[About this exercise]
Each line of the material below that holds the word "help" needs to be copied.

[Records shown]
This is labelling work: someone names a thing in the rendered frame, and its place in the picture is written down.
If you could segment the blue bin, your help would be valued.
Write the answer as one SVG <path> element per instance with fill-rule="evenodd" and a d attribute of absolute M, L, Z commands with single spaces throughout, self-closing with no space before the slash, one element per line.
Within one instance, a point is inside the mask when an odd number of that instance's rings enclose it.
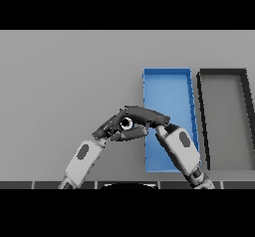
<path fill-rule="evenodd" d="M 143 106 L 170 117 L 170 122 L 184 127 L 199 148 L 193 82 L 189 68 L 144 68 Z M 145 138 L 145 171 L 177 172 L 151 128 Z"/>

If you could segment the dark grey bin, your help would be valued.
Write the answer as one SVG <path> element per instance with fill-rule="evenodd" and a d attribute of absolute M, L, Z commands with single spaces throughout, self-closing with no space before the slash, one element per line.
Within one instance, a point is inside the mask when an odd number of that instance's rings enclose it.
<path fill-rule="evenodd" d="M 255 112 L 246 69 L 196 75 L 209 170 L 255 170 Z"/>

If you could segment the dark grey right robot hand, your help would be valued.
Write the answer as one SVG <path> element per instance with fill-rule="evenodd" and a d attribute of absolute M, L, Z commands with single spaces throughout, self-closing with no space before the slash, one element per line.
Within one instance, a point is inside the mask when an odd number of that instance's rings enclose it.
<path fill-rule="evenodd" d="M 148 135 L 148 129 L 157 128 L 158 126 L 167 126 L 170 117 L 159 112 L 141 108 L 137 106 L 125 106 L 124 110 L 127 112 L 126 117 L 132 119 L 134 127 L 125 130 L 127 140 L 114 140 L 114 141 L 128 141 Z"/>

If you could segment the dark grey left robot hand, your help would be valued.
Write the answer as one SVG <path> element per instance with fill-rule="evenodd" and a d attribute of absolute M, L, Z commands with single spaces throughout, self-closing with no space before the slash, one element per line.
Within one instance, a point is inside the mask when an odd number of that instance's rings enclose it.
<path fill-rule="evenodd" d="M 93 138 L 95 140 L 109 138 L 111 141 L 127 140 L 125 130 L 121 127 L 122 120 L 126 117 L 126 114 L 125 110 L 120 110 L 92 133 Z"/>

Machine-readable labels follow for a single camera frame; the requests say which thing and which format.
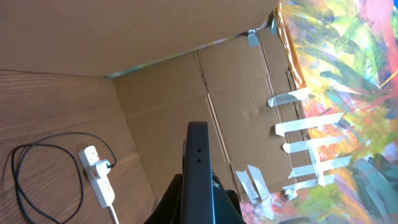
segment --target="cardboard flap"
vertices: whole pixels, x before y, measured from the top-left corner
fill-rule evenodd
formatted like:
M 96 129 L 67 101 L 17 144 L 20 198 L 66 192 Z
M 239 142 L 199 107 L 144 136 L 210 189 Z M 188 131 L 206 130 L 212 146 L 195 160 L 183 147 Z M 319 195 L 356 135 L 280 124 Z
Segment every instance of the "cardboard flap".
M 128 115 L 137 116 L 204 95 L 206 88 L 195 62 L 193 54 L 186 54 L 119 77 L 114 85 Z
M 272 129 L 279 119 L 266 105 L 271 94 L 261 47 L 240 37 L 201 49 L 198 56 L 233 169 L 256 166 L 269 190 L 280 191 L 278 183 L 286 181 L 292 164 L 281 148 L 284 139 Z
M 284 46 L 278 35 L 272 35 L 270 29 L 261 29 L 258 33 L 263 46 L 266 62 L 269 66 L 269 76 L 275 87 L 275 94 L 278 95 L 295 90 L 293 79 L 286 74 L 286 71 L 289 69 L 289 61 L 287 60 Z M 279 105 L 278 107 L 282 121 L 293 121 L 305 118 L 301 102 L 299 101 Z M 308 138 L 308 130 L 306 129 L 286 134 L 287 142 L 303 141 Z M 291 155 L 291 158 L 295 167 L 311 163 L 308 151 L 296 152 Z M 314 176 L 312 175 L 299 177 L 298 180 L 304 181 L 313 178 Z
M 0 3 L 0 69 L 105 76 L 257 28 L 277 0 Z

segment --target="black device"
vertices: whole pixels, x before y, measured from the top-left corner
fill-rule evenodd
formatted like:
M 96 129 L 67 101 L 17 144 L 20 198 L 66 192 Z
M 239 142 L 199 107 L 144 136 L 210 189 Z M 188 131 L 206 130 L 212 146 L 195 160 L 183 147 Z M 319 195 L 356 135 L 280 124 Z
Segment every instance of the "black device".
M 182 174 L 174 176 L 145 223 L 244 223 L 238 195 L 225 190 L 211 168 L 207 122 L 189 122 L 182 154 Z

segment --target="electrical outlet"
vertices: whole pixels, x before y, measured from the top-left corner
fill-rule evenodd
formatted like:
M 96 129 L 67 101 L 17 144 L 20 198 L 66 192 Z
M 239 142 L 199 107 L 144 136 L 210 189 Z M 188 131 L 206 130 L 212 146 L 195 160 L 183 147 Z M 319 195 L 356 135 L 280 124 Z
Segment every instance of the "electrical outlet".
M 95 164 L 100 162 L 96 148 L 94 146 L 88 146 L 78 154 L 99 205 L 103 208 L 111 206 L 115 196 L 109 179 L 108 177 L 99 177 L 94 169 Z

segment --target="colorful painting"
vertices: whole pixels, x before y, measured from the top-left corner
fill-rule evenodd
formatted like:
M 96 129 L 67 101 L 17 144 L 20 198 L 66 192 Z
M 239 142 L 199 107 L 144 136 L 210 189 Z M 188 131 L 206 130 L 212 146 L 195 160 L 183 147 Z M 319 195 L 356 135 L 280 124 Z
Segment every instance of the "colorful painting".
M 327 172 L 335 183 L 288 201 L 241 204 L 248 223 L 398 223 L 398 0 L 283 0 L 282 15 L 314 99 L 306 117 L 343 112 L 311 138 L 348 136 L 319 148 L 321 161 L 351 156 Z M 265 214 L 271 209 L 275 218 Z

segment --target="black object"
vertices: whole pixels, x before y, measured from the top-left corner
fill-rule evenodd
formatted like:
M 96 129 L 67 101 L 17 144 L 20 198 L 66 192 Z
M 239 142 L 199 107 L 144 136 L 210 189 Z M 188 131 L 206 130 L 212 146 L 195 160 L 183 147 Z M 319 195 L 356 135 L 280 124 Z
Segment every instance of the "black object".
M 188 124 L 184 151 L 183 174 L 174 176 L 145 224 L 244 223 L 238 195 L 213 175 L 206 122 Z
M 14 149 L 12 150 L 12 156 L 11 156 L 11 171 L 12 171 L 12 176 L 14 177 L 15 190 L 16 190 L 16 195 L 17 195 L 17 201 L 18 201 L 19 208 L 21 209 L 21 212 L 22 212 L 23 216 L 26 218 L 26 220 L 27 220 L 29 223 L 35 223 L 35 222 L 28 216 L 28 214 L 27 214 L 27 212 L 26 212 L 26 209 L 25 209 L 25 206 L 24 206 L 24 204 L 22 203 L 21 195 L 23 196 L 23 198 L 27 201 L 27 203 L 28 203 L 36 212 L 39 212 L 39 213 L 40 213 L 41 215 L 43 215 L 45 218 L 48 218 L 49 220 L 51 220 L 51 221 L 53 221 L 53 222 L 55 222 L 55 223 L 61 223 L 60 221 L 54 219 L 53 217 L 51 217 L 50 215 L 46 214 L 45 212 L 41 211 L 38 207 L 36 207 L 36 205 L 33 204 L 33 202 L 29 200 L 29 198 L 27 197 L 27 195 L 26 195 L 25 192 L 23 191 L 21 185 L 19 184 L 19 171 L 21 170 L 22 163 L 24 162 L 24 159 L 25 159 L 27 153 L 28 153 L 31 149 L 33 149 L 34 147 L 36 147 L 36 146 L 52 147 L 52 148 L 55 148 L 55 149 L 62 150 L 62 151 L 64 151 L 64 152 L 66 152 L 66 153 L 73 159 L 73 162 L 74 162 L 75 165 L 76 165 L 76 169 L 77 169 L 77 172 L 78 172 L 78 175 L 79 175 L 79 181 L 80 181 L 80 201 L 79 201 L 79 204 L 78 204 L 76 210 L 73 212 L 73 214 L 72 214 L 69 218 L 67 218 L 64 222 L 62 222 L 62 223 L 66 223 L 66 222 L 68 222 L 69 220 L 71 220 L 71 219 L 77 214 L 77 212 L 79 211 L 81 205 L 83 204 L 83 198 L 84 198 L 83 179 L 81 178 L 81 172 L 80 172 L 80 169 L 79 169 L 79 167 L 78 167 L 77 161 L 76 161 L 76 159 L 74 158 L 73 154 L 72 154 L 70 151 L 68 151 L 68 150 L 66 150 L 66 149 L 64 149 L 64 148 L 62 148 L 62 147 L 60 147 L 60 146 L 57 146 L 57 145 L 54 145 L 54 144 L 43 144 L 43 143 L 41 143 L 41 142 L 43 142 L 44 140 L 47 140 L 47 139 L 50 139 L 50 138 L 54 138 L 54 137 L 58 137 L 58 136 L 64 136 L 64 135 L 71 135 L 71 134 L 87 135 L 87 136 L 91 136 L 91 137 L 94 137 L 94 138 L 96 138 L 96 139 L 99 139 L 99 140 L 100 140 L 102 143 L 104 143 L 104 145 L 111 151 L 111 154 L 112 154 L 112 156 L 113 156 L 113 158 L 114 158 L 114 164 L 109 165 L 109 168 L 112 168 L 112 167 L 114 167 L 114 166 L 116 165 L 116 156 L 114 155 L 114 152 L 113 152 L 113 150 L 111 149 L 111 147 L 110 147 L 103 139 L 101 139 L 101 138 L 98 137 L 98 136 L 95 136 L 94 134 L 90 134 L 90 133 L 84 133 L 84 132 L 70 132 L 70 133 L 54 134 L 54 135 L 47 136 L 47 137 L 45 137 L 45 138 L 39 139 L 38 141 L 36 141 L 36 142 L 33 143 L 33 144 L 23 144 L 23 145 L 17 146 L 16 148 L 14 148 Z M 19 161 L 19 163 L 18 163 L 18 165 L 17 165 L 17 167 L 16 167 L 16 165 L 15 165 L 15 155 L 16 155 L 16 153 L 17 153 L 17 151 L 18 151 L 19 149 L 25 149 L 25 148 L 27 148 L 27 149 L 26 149 L 26 151 L 23 153 L 23 155 L 22 155 L 22 157 L 21 157 L 21 159 L 20 159 L 20 161 Z

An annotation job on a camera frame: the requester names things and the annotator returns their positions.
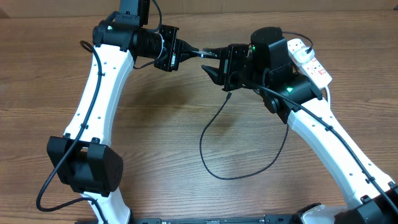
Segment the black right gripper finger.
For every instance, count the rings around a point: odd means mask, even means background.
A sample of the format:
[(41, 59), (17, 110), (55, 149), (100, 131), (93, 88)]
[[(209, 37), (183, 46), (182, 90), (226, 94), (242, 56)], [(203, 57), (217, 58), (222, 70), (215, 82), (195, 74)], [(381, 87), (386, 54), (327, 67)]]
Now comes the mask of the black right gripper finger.
[(219, 68), (211, 67), (208, 65), (201, 65), (201, 68), (208, 74), (212, 82), (216, 85), (221, 84)]
[(226, 59), (228, 57), (228, 48), (227, 47), (220, 47), (220, 48), (203, 48), (203, 51), (205, 52), (211, 52), (215, 55), (218, 56), (218, 58), (215, 59)]

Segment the Galaxy S24 smartphone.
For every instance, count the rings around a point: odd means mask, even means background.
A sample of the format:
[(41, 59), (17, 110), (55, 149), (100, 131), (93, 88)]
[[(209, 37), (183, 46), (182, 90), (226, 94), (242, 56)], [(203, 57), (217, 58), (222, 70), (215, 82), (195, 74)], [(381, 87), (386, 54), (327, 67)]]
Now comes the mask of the Galaxy S24 smartphone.
[(218, 58), (217, 55), (215, 55), (211, 52), (205, 52), (205, 51), (197, 51), (197, 55), (201, 58), (212, 58), (212, 59)]

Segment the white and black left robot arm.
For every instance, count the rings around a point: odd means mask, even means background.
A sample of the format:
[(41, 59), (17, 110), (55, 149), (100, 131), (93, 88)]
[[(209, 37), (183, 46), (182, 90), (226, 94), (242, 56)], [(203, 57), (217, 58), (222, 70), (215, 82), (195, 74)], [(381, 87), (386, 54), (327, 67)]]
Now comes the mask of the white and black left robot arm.
[(119, 185), (123, 160), (111, 149), (111, 132), (123, 86), (138, 57), (171, 72), (200, 51), (177, 38), (178, 29), (159, 24), (147, 29), (150, 1), (122, 1), (93, 29), (92, 43), (81, 45), (92, 56), (80, 103), (63, 136), (51, 137), (47, 153), (52, 175), (80, 194), (98, 223), (131, 223)]

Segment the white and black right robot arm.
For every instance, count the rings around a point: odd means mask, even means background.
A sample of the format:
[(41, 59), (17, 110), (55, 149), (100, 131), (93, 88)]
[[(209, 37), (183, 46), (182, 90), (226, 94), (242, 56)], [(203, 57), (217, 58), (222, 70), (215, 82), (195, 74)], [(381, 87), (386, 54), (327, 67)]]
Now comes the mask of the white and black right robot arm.
[(279, 116), (313, 149), (338, 185), (345, 205), (309, 205), (292, 223), (396, 223), (397, 184), (364, 154), (332, 113), (315, 78), (305, 75), (295, 56), (301, 49), (278, 27), (251, 35), (249, 44), (204, 49), (218, 68), (205, 67), (212, 81), (231, 92), (257, 91), (266, 108)]

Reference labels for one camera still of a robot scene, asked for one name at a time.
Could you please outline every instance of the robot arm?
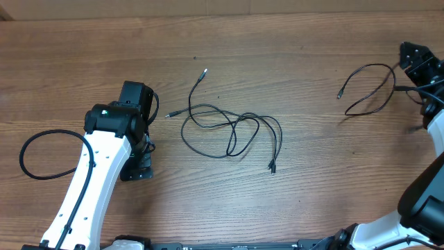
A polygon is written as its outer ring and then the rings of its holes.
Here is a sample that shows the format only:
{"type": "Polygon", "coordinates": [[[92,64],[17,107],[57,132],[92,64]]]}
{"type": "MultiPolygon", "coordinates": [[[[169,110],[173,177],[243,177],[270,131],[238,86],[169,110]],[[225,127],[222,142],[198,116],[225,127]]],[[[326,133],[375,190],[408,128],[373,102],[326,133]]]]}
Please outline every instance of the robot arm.
{"type": "MultiPolygon", "coordinates": [[[[404,42],[400,47],[400,66],[416,86],[430,85],[444,79],[444,65],[424,46],[404,42]]],[[[442,97],[443,85],[431,91],[442,97]]],[[[418,245],[444,244],[444,110],[432,98],[421,96],[421,114],[435,146],[437,159],[407,188],[398,210],[378,220],[341,229],[329,249],[403,249],[418,245]]]]}
{"type": "MultiPolygon", "coordinates": [[[[93,149],[95,165],[85,196],[60,249],[99,249],[103,219],[118,175],[122,181],[153,176],[150,149],[153,144],[149,140],[148,125],[154,120],[158,108],[159,100],[152,89],[143,83],[126,81],[119,101],[109,105],[96,104],[87,112],[85,139],[93,149]],[[153,97],[157,99],[157,108],[148,118],[153,97]]],[[[87,147],[83,145],[65,200],[40,245],[24,245],[23,250],[56,248],[85,182],[89,169],[88,154],[87,147]]],[[[129,246],[143,249],[144,245],[133,242],[129,246]]]]}

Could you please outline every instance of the black wire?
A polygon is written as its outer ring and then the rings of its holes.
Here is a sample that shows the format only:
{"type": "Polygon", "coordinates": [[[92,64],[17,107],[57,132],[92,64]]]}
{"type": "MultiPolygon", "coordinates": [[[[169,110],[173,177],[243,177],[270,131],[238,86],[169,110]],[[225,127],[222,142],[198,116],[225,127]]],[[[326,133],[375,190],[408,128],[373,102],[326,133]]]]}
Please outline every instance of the black wire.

[Output below]
If you could segment the blue bin, your help would be valued.
If you could segment the dark grey bin, your help would be valued.
If you could segment the dark grey right robot hand, your help would be valued.
If you could segment the dark grey left robot hand, your help would be valued.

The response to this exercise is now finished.